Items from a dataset
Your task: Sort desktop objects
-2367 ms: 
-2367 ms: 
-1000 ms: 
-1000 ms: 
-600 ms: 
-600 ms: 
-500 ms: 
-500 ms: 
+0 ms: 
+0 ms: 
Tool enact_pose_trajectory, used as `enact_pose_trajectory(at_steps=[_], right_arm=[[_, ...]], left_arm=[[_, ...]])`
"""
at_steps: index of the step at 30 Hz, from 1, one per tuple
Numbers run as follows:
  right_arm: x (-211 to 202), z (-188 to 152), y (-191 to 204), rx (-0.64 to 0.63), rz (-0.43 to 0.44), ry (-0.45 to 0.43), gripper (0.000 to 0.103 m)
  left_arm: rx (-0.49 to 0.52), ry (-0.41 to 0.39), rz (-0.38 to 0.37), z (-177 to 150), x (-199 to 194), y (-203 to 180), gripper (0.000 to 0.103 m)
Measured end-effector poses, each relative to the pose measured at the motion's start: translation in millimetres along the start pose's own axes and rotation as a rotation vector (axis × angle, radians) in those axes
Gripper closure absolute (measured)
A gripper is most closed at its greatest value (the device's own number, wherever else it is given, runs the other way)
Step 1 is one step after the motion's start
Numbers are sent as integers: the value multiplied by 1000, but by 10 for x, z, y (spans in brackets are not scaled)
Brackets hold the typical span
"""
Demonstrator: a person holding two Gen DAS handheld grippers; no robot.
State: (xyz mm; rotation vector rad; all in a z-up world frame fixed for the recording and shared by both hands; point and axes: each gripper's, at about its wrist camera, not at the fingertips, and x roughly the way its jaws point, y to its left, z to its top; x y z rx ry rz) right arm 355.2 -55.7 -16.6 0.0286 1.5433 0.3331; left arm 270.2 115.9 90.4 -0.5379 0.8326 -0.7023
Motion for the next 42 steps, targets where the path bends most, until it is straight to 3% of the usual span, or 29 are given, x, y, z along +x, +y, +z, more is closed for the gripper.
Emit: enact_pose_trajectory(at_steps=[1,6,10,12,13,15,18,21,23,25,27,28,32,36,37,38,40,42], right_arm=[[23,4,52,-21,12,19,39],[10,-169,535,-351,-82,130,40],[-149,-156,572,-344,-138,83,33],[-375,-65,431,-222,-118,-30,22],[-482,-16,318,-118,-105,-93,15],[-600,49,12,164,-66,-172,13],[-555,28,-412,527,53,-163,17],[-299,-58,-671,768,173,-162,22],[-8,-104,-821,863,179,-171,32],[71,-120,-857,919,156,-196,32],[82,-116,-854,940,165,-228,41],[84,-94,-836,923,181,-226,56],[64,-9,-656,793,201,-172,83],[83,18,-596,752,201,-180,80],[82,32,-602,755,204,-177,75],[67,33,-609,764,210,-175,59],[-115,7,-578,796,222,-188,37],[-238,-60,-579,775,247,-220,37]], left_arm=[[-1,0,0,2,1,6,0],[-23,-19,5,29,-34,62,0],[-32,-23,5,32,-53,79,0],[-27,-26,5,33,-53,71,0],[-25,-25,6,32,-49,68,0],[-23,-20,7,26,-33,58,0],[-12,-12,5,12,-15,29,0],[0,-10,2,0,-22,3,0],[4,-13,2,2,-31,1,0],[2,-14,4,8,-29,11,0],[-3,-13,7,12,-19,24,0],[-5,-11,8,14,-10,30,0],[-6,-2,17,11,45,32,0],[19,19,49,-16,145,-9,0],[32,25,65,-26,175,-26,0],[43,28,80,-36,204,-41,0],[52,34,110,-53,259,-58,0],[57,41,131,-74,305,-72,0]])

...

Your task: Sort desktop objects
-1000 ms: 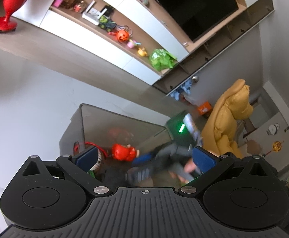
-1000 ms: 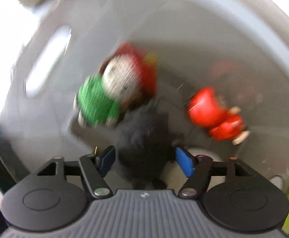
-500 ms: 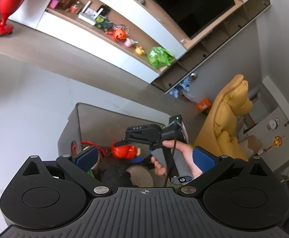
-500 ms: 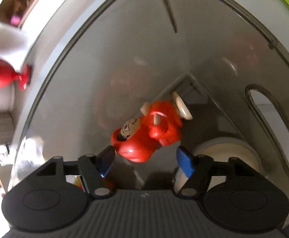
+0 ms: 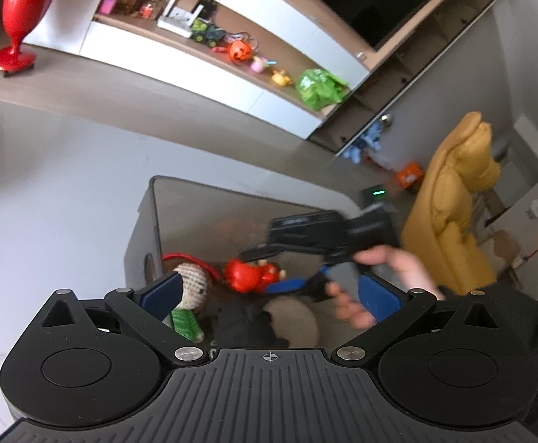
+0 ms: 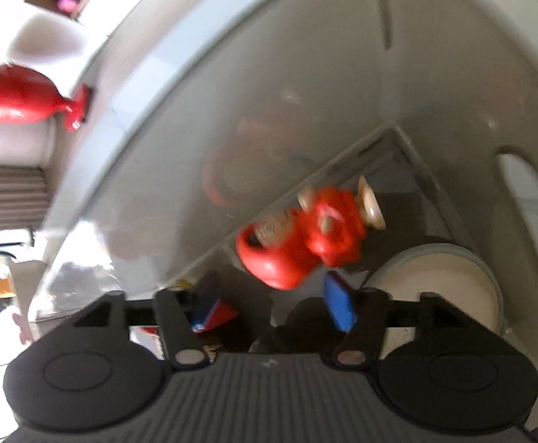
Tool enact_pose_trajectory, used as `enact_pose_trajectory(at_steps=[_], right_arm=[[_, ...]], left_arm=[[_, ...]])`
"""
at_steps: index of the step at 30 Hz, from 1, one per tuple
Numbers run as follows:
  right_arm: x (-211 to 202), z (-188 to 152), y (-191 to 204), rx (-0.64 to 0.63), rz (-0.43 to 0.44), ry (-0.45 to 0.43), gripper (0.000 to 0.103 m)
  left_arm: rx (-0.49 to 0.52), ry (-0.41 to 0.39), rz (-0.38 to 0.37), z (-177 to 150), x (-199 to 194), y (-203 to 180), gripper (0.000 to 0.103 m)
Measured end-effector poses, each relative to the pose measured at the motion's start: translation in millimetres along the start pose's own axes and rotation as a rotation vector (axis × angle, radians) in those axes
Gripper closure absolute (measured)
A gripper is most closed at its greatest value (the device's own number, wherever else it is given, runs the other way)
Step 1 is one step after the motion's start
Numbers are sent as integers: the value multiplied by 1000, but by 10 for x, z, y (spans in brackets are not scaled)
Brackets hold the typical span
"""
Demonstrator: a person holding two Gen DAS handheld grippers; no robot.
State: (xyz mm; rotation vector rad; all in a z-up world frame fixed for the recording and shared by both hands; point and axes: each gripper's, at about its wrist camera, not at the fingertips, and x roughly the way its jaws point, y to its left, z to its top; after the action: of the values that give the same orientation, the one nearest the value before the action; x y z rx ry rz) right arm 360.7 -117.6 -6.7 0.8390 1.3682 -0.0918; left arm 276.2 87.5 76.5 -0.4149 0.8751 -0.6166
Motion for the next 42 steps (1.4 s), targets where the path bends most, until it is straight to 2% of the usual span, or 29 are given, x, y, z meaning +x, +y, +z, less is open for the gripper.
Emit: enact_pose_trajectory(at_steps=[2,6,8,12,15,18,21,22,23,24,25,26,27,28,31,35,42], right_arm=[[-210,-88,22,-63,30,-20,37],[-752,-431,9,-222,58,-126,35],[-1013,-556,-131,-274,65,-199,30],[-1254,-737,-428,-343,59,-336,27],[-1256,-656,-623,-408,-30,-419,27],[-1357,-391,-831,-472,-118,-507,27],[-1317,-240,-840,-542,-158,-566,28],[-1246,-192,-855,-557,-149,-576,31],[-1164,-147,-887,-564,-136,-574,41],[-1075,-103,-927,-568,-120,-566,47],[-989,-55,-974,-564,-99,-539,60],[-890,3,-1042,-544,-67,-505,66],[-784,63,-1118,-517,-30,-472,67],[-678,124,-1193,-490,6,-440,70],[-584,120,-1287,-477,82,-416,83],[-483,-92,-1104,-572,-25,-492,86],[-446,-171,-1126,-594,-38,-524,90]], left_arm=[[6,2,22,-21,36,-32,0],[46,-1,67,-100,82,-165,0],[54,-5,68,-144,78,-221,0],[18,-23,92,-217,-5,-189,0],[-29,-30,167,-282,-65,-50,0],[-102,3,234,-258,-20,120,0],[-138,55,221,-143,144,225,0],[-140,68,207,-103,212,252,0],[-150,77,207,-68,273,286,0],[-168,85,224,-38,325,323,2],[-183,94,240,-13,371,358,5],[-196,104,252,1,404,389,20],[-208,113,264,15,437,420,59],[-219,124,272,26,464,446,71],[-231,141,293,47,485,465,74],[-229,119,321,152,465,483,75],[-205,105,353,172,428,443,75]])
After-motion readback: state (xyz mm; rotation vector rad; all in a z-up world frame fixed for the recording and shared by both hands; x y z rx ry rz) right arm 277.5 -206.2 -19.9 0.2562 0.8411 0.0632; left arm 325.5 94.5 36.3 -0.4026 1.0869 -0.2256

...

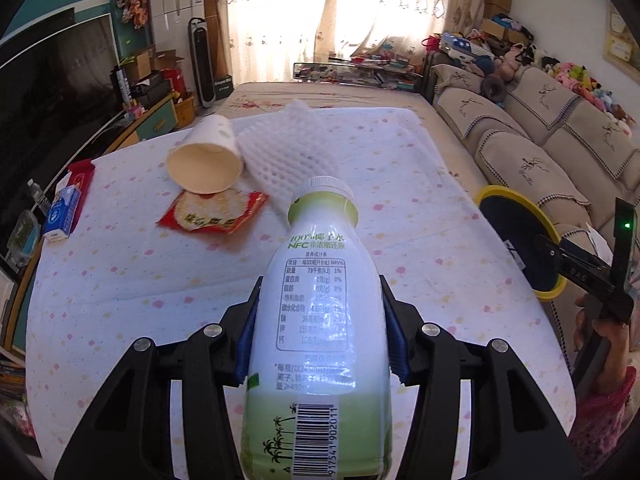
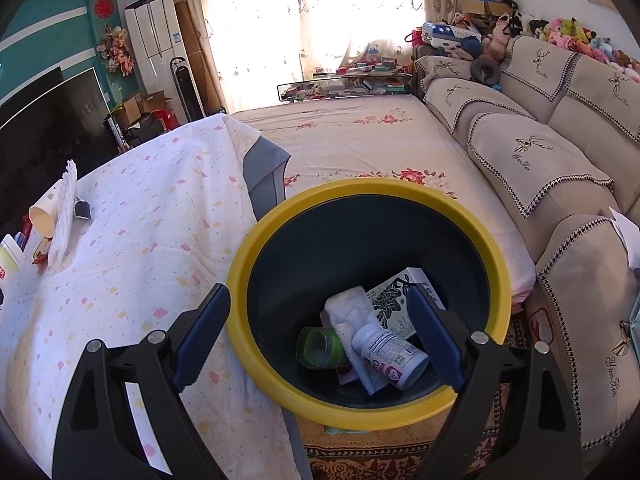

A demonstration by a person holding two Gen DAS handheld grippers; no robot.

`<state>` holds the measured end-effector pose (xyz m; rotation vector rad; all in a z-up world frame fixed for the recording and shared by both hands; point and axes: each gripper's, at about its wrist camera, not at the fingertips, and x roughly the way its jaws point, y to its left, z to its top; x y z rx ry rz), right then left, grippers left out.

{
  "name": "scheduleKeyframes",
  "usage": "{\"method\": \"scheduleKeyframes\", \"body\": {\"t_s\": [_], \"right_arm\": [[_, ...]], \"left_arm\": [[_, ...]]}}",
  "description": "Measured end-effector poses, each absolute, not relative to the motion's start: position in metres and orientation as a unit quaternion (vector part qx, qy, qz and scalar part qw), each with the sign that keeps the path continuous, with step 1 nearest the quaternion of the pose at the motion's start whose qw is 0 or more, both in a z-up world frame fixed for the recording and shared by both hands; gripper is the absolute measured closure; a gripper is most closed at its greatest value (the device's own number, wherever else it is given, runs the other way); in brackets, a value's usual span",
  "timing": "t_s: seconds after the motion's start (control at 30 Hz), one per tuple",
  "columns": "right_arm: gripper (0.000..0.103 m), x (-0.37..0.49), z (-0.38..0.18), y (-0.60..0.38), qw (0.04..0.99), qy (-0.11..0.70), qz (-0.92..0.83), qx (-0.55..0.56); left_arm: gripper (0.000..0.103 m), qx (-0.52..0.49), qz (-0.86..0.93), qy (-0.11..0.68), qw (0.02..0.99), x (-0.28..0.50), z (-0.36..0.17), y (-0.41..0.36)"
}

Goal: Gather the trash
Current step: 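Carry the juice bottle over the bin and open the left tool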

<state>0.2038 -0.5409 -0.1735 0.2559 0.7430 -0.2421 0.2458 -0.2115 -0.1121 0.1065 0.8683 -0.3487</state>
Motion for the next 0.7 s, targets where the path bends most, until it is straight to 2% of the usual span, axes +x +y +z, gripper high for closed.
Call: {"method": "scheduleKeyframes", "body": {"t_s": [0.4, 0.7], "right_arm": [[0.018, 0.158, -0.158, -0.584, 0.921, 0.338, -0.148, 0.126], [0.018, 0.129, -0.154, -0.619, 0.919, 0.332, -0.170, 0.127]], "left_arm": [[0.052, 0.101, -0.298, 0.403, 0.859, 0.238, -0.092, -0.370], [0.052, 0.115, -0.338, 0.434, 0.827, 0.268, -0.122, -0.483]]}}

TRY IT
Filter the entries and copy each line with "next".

TASK OUTPUT
Motion for the next 42 steps, targets where the path bends most, until it is straight to 3% of the usual span, or 29 are given, x, y, z along +x, +y, +z, more is closed for the gripper.
Motion for the next 42 steps (1.4 s), targets where the path bends most, until it is straight to 2% of the usual span, or 29 are given, x, y, z meaning +x, +y, +z, less is open for the gripper.
Motion for the next 0.7 s, targets where the path bends most, until it is straight to 2% of the usual span, axes +x +y +z, gripper high for closed.

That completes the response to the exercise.